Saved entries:
Start of Block

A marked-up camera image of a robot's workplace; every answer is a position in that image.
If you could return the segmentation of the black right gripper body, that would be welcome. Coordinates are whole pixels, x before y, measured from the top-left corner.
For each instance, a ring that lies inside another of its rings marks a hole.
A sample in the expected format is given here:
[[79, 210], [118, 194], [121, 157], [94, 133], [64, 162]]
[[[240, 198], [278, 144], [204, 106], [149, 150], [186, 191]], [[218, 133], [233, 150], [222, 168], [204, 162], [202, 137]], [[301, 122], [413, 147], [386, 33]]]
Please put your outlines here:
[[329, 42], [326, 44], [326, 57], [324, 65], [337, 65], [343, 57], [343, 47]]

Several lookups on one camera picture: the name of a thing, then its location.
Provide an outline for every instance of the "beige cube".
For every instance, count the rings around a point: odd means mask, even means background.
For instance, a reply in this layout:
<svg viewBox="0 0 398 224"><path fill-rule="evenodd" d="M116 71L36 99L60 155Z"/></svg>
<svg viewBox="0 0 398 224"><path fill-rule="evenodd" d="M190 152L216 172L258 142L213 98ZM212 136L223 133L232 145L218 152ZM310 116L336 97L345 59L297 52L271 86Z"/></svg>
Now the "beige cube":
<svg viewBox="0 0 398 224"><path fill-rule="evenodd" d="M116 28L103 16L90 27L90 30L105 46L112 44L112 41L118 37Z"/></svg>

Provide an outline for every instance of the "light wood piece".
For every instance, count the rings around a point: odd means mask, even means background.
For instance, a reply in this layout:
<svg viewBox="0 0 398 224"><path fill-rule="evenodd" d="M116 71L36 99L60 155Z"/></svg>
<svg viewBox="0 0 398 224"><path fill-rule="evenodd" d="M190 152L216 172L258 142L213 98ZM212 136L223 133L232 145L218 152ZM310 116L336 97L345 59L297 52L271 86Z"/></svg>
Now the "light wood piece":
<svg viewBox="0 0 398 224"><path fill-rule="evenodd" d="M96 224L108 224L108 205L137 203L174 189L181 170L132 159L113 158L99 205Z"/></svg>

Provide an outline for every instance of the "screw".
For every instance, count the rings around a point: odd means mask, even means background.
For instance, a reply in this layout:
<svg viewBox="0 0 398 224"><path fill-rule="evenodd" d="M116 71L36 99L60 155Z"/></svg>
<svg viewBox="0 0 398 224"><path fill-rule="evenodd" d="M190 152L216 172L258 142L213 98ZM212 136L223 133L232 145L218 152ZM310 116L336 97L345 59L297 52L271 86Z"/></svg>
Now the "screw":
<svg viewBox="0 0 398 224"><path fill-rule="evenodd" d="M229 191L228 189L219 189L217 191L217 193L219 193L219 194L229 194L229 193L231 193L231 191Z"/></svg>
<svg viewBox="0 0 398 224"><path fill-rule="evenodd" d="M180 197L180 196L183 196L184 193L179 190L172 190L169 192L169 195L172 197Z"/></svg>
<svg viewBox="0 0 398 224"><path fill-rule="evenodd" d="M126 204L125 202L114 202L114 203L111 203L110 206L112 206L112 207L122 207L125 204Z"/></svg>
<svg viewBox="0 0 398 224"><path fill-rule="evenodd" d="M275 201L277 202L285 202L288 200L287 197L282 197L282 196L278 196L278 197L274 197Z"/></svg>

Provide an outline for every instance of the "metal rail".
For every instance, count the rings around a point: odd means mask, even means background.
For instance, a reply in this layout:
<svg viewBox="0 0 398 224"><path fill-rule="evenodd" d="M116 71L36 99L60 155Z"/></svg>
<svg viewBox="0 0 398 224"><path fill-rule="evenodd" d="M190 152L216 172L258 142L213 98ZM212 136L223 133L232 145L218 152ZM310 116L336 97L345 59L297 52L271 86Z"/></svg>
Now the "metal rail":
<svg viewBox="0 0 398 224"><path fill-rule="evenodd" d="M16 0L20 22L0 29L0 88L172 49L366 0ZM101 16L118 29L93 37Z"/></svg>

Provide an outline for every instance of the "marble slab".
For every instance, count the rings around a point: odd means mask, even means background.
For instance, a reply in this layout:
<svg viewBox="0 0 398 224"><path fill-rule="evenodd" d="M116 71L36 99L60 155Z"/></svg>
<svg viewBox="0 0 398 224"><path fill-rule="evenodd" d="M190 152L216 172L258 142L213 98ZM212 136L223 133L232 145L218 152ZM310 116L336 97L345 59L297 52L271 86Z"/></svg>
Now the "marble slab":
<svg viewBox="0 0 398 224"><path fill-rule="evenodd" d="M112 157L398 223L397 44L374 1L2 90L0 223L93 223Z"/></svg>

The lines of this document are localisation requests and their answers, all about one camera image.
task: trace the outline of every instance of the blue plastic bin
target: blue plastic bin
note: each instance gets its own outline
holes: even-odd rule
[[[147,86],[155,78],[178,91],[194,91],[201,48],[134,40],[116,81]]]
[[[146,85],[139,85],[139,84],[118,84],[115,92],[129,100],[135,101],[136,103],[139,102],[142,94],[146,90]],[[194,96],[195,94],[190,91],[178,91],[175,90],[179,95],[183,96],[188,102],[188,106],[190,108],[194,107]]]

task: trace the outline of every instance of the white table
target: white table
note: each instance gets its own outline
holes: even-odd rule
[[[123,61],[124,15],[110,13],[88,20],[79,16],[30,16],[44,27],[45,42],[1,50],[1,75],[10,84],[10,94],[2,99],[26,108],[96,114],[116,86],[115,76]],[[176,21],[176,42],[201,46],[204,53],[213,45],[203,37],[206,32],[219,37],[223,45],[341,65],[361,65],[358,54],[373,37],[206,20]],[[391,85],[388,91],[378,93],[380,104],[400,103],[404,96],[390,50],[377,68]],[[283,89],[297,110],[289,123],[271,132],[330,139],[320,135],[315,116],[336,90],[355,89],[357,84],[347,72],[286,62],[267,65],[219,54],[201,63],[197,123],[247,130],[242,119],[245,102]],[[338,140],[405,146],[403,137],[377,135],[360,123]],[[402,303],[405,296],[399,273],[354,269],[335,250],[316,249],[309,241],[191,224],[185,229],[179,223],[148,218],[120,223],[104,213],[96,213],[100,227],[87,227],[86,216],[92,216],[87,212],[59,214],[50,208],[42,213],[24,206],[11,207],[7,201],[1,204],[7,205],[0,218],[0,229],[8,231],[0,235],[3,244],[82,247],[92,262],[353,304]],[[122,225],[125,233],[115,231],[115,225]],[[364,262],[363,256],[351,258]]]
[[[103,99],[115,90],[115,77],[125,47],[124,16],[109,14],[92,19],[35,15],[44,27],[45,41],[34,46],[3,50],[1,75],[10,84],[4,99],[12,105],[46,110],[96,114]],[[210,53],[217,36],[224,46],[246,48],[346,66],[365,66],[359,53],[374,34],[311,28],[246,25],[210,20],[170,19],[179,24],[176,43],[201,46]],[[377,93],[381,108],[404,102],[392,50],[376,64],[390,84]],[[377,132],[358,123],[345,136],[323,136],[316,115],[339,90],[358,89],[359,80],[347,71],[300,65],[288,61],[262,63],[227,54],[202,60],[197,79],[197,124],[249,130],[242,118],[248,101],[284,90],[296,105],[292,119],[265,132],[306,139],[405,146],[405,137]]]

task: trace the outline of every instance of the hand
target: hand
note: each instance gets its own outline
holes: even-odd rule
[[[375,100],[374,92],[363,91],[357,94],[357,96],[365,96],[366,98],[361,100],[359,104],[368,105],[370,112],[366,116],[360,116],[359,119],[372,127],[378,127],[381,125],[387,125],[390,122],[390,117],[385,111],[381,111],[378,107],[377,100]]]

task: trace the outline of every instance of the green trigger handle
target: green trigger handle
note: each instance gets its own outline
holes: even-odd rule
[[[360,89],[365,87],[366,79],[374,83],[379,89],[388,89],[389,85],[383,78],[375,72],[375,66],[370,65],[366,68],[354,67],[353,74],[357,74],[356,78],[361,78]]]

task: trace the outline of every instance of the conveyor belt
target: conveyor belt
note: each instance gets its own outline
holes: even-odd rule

End of Block

Task directions:
Return every line from the entries above that contains the word "trigger".

Solution to this exercise:
task: trace the outline of every instance of the green trigger handle
target: green trigger handle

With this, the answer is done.